Стрижи - стр. 76
– Если будет хоть один погибший, нам не избежать такой же бучи, как в тридцать шестом.
Я раздумываю о вчерашнем споре и о том, что люди в остальных частях Испании смотрят на Каталонию исключительно через экран телевизора (стычки, флаги, резиновые дубинки).
Они словно слышат сквозь стену ссору в соседней квартире, с досадой качают головой и тихо жалуются на шум, но не выходят на улицу, чтобы защитить целостность своей страны. Все это навело меня на мысли об отце. Он ведь разочаровался в политике и вышел из партии через два года после ее легализации.
– Неужели я для этого рисковал своей шкурой? – жаловался он. – Чтобы жить под прежним флагом и с прежним гимном? Чтобы была восстановлена монархия? К тому же и эта наша конституция – полное говно!
На самом-то деле папа мечтал о такой Испании, какой она была при Франко, но чтобы во главе ее стоял коммунист, а не ультракатолик и военный. Он наивно полагал, что народ дружно проголосует за коммунистов, как только будут объявлены свободные выборы. С каким треском рухнули его надежды!
Отец был убежден, что испанцы от природы наделены стадным чувством.
– Это привыкшая к покорности толпа, они родились, чтобы подчиняться, и всегда со всем будут согласны. Думать их никто не научил. А воображения у них меньше, чем вот у этого башмака.

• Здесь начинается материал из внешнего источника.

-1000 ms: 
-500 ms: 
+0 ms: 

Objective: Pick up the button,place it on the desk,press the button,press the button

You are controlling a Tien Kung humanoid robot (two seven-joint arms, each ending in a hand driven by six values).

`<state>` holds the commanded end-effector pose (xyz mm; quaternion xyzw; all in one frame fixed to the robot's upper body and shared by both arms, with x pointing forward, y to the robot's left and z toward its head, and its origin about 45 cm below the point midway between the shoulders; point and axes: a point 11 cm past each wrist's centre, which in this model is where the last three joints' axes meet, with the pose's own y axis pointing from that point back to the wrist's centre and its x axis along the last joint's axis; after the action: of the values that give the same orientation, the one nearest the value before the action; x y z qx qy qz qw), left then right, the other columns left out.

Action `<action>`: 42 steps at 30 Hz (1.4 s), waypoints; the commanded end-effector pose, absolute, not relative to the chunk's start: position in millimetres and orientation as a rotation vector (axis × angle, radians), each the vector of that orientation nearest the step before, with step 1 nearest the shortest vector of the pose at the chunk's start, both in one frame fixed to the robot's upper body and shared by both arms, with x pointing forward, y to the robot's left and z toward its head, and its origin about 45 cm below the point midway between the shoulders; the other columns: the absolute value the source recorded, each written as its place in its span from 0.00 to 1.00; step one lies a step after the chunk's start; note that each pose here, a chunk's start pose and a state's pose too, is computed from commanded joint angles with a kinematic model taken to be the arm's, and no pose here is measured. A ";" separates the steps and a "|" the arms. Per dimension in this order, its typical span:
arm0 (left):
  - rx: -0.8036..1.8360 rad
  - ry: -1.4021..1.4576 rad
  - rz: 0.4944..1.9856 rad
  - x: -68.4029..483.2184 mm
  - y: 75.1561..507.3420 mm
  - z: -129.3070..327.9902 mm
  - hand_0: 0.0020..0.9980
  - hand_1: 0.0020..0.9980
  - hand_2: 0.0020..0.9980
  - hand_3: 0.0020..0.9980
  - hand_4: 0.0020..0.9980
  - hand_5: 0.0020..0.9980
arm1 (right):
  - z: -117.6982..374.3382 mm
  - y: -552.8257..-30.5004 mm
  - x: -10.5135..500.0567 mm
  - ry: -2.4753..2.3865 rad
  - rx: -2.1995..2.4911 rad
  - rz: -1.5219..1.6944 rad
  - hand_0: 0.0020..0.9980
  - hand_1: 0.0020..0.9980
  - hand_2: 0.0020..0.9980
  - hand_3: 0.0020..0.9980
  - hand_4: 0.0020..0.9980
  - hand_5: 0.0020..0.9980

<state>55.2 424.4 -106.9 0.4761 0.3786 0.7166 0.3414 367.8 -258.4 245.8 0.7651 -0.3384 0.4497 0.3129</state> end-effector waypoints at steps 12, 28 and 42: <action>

Я хорошо помню, что во времена моей юности каждый наш ужин был приправлен подобными комментариями. Мама пыталась его осадить:
– Грегорио, хватит тебе.
И тогда отец, надувшись, замолкал и ел, не поднимая глаз от супа, супа, в который, возможно, мама тайком плюнула; однако вскоре опять заводил все ту же пластинку:
– Не знаю другого народа, столь же чуждого революционному духу. Нашему надо принести все готовенькое – из-за границы.
Когда мне исполнилось лет одиннадцать или двенадцать, отец подарил мне «Коммунистический манифест». Я храню его до сих пор. Там имеется пафосная надпись: «От твоего отца и товарища», – а ниже стоит его подпись, словно он и был автором сего сочинения. Через несколько дней отец спросил, понравился ли мне Манифест. Я ответил, что понравился. Он попытался поговорить со мной на эту тему, но далеко мы не продвинулись. Вмешалась мама:
– Ты что, не понимаешь, что он еще ребенок?
По правде сказать, Манифест я так и не осилил. Хотя начал было, чтобы не сердить отца. Но ничего не понял и бросил где-то на пятой-шестой странице. В ту пору я с удовольствием читал только комиксы.
Сегодня мне легко представить себе, какое разочарование испытал отец по нашей с братом вине. Раулю он не дарил «Коммунистического манифеста», поскольку, когда младший сын научился читать и начал что-то соображать, наш папа уже расстался с партией. Его горький опыт я могу сравнить с тем, что сам пережил из-за Никиты. Ты стараешься передать сыну собственные взгляды на мир, какие-то ценностные ориентиры, а потом вдруг понимаешь: твои разговоры ему совершенно неинтересны, он думает о своем, и все, во что ты верил, умрет вместе с тобой – или даже раньше тебя. На самом деле нами движет эгоистическое желание продолжить себя самих в нашем потомстве. Пожалуй, мы были бы способны извлечь из собственных детей их личность, как извлекают тело зверька из шкуры, собираясь сделать чучело, и набить их опилками своего собственного я.